PROBLEM: Give the number of lines below that contain "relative", with no other output.

==*==

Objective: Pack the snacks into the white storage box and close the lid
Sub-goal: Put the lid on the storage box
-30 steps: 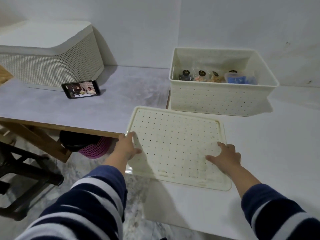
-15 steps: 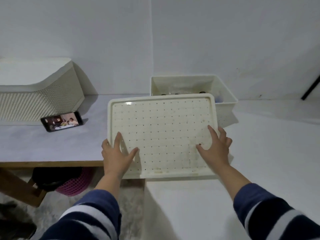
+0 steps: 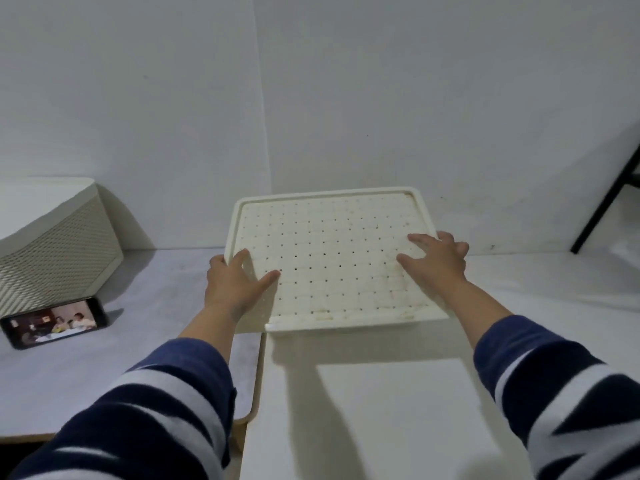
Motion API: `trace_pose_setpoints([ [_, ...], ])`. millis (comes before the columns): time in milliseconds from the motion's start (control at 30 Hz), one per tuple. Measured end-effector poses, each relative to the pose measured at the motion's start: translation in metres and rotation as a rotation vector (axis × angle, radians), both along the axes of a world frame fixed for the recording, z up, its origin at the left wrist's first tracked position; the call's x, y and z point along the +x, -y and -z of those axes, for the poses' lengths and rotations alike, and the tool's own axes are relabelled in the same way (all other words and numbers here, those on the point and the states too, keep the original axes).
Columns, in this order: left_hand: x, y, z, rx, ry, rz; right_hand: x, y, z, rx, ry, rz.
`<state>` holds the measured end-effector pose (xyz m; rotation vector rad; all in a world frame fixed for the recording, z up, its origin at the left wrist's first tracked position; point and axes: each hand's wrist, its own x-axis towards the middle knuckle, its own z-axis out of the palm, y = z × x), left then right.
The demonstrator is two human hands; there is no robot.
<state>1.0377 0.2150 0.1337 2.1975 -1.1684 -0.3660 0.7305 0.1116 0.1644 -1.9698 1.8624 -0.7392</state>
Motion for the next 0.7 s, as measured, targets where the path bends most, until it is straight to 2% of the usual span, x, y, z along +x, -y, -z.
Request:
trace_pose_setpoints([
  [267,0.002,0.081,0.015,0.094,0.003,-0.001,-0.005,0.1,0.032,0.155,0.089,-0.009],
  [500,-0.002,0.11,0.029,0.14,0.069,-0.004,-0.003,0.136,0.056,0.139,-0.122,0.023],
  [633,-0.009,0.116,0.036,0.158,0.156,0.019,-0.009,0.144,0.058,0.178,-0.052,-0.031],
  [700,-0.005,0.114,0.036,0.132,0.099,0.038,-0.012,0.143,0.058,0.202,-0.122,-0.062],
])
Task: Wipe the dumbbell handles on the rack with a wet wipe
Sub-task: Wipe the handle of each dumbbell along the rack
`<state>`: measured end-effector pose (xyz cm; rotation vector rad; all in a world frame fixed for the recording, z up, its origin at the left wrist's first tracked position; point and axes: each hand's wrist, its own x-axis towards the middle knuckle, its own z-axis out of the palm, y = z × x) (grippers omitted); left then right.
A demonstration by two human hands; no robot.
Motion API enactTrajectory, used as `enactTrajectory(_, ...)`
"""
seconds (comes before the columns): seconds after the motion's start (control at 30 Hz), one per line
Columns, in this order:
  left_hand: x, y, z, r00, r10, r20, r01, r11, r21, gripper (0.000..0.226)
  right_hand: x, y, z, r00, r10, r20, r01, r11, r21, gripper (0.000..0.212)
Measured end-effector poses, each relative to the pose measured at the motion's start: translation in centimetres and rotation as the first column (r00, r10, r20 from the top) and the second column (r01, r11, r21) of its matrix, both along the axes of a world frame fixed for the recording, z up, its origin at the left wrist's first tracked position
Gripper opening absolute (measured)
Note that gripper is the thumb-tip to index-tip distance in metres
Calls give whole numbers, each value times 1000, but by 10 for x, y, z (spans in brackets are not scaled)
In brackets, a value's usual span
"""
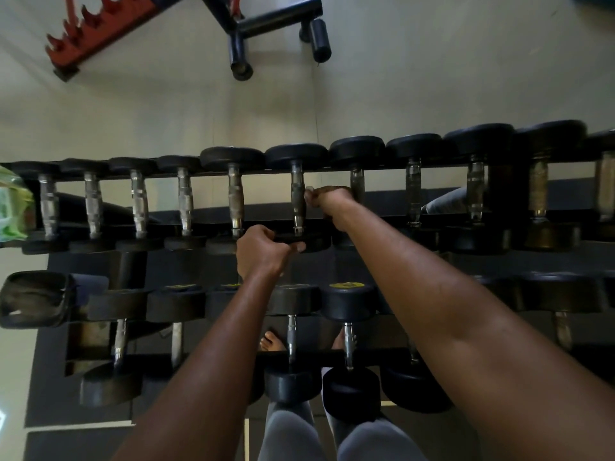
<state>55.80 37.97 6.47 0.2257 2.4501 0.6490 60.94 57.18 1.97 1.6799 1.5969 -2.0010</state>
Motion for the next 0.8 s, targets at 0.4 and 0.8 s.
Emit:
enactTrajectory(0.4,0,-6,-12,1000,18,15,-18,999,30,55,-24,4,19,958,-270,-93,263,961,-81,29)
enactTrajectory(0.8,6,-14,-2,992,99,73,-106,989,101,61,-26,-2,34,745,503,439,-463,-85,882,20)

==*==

EXERCISE RESPONSE: 2